For me, the two titles, no doubt, confer enough respect and honour because the word ‘worship’ is associated with God/gods.

According to Michael Jordan’s Encyclopedia of Gods (Hardcover – July 1993), there are more than 2,500 deities of the world. The Encyclpaedia  notes that since the beginning of time, puzzled  by the same mysteries and same fears, people on every continent have attempted to explain the mysteries and allay the fears in the same way— through the worship of God/gods.

And here we are— a fellow human ‘worshipping’ his or her colleague or calling that colleague ‘Your Honour’/’Your Worship’ and the addressee prefers ‘My Lord/His Lordship/Ladyship?

The reasons for the preference are, however, not far-fetched. First, the environment within which the District courts operate is, essentially, a factor in making the magistrates feel inferior—a situation which predisposes them to frowning on their deserved titles and becoming too willing to accept higher titles to boost their ego.
The environment within which the lower courts operate is simply unattractive—poor furnishings and hot atmosphere resulting from the lack of or broken-down air conditioners and ceiling fans, most of which are rusty.

The dress code for lawyers is another element in the equation. For, while lawyers are required to be in their prescribed attire (gown, bib and wig?) in the higher courts, the lower courts are not bound by the requirement—a clear case of discrimination by the judicial system against the lower courts. Otherwise, why should there be this option, if not an exemption?

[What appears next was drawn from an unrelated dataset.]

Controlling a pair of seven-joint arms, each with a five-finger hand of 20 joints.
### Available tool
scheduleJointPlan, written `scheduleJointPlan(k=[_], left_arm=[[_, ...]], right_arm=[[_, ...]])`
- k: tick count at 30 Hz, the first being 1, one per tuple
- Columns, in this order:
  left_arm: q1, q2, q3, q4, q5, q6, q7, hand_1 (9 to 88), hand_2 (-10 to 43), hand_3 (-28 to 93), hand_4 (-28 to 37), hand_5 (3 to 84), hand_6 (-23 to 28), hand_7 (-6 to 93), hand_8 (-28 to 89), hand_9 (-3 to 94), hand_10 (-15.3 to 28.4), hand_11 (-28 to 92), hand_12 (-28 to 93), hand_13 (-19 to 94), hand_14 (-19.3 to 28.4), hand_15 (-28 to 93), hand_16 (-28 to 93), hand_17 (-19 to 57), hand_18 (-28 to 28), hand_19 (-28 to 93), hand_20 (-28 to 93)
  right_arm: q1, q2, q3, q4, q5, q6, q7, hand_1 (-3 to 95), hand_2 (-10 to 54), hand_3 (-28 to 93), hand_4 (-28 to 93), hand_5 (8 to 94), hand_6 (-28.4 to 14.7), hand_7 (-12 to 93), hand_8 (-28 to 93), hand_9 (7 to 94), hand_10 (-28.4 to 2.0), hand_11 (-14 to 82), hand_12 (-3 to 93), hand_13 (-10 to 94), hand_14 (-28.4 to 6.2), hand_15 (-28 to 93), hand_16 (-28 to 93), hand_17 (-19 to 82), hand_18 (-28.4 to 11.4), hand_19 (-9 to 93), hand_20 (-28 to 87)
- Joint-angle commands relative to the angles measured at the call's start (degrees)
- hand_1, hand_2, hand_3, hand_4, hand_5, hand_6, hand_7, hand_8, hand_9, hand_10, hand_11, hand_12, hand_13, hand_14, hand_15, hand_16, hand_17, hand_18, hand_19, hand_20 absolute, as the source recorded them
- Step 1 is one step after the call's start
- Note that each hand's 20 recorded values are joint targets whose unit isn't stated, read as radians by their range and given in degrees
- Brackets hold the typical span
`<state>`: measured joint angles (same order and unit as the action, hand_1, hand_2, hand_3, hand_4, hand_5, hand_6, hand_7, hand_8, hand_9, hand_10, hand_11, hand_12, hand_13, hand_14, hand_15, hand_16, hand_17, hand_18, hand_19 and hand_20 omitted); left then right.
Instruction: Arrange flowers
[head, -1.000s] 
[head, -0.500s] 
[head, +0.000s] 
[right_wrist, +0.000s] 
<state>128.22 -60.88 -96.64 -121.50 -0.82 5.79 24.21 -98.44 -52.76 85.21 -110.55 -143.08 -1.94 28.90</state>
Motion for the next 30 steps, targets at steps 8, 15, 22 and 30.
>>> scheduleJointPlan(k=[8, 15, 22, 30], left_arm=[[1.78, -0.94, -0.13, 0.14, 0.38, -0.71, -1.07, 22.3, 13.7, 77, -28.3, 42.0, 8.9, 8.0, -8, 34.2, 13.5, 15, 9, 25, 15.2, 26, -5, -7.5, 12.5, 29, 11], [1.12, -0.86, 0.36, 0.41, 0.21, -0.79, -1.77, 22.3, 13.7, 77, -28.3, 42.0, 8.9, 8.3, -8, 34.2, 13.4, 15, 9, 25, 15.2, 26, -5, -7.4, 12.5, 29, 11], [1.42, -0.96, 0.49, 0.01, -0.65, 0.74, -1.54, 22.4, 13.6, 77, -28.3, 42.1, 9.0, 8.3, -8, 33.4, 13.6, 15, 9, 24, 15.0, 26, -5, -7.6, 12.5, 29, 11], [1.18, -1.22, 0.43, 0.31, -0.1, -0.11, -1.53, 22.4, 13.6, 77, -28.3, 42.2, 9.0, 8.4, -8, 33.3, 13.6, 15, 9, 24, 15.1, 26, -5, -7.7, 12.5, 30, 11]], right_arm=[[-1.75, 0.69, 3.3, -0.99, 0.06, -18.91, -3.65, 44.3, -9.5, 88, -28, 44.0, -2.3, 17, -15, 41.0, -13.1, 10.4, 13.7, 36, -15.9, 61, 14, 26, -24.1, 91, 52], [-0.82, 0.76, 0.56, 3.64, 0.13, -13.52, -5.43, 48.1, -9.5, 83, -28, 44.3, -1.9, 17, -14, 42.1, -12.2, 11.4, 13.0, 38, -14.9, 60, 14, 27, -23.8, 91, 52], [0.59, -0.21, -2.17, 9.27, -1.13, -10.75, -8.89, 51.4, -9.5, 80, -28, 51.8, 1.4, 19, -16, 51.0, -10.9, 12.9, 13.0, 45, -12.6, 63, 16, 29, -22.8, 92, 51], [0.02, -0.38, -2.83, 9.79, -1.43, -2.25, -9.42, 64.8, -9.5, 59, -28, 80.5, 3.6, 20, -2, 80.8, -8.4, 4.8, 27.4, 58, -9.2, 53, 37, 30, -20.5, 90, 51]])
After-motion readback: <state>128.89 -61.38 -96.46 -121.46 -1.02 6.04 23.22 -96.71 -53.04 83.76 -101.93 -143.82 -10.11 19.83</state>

The fact that judges of the Circuit Courts and Magistrates have limited jurisdictions does not and should not make them feel inferior. They have very important roles to play in the adjudication system. Yet, the term ‘inferior’ is used to describe the lower courts over which the magistrates and circuit court judges preside.  Thus any recognition, false though it might be, that gives them an enhanced stature is, therefore, most welcome.

Magistrates and judges of the Circuit Courts should, therefore, recognize themselves as very important and indispensable officers of the law, resist the temptation of accepting bribes and rather work hard to earn their promotions through the delivery of sound judgments.

The ‘crime’ of rejecting the title ‘Your Worship’ could, however, be described as a misdemeanour, compared to that of our court bailiffs.
Here is a courtroom scenario: Court Rise…

His/Her Lordship, the Judge:

The Judge takes a bow and the Bar responds with a bow.
Court Clerk: Case Number C11/173/2017
Dumega Azagidi Akpoxolo Vrs Hunua Kpogli Gabada & Gagblezu Avulenu
Court Clerk: Plaintiff present, Defendants absent
Judge: Any legal representation?
Respectfully, My Lord, I am McCarthy Guggisberg—for the Plaintiff.
Defendants lawyer absent.
Judge: What is the business for today?
McCarthy Guggisberg: My Lord, we have before you a Motion on Notice for an Interlocutory Injunction against the Defendants.
Judge: Have you served them with the Motion?
McCarthy Guggisberg: My Lord, we have. The Application was filed on July 7, 2017.
Judge: There is no proof of service on my docket.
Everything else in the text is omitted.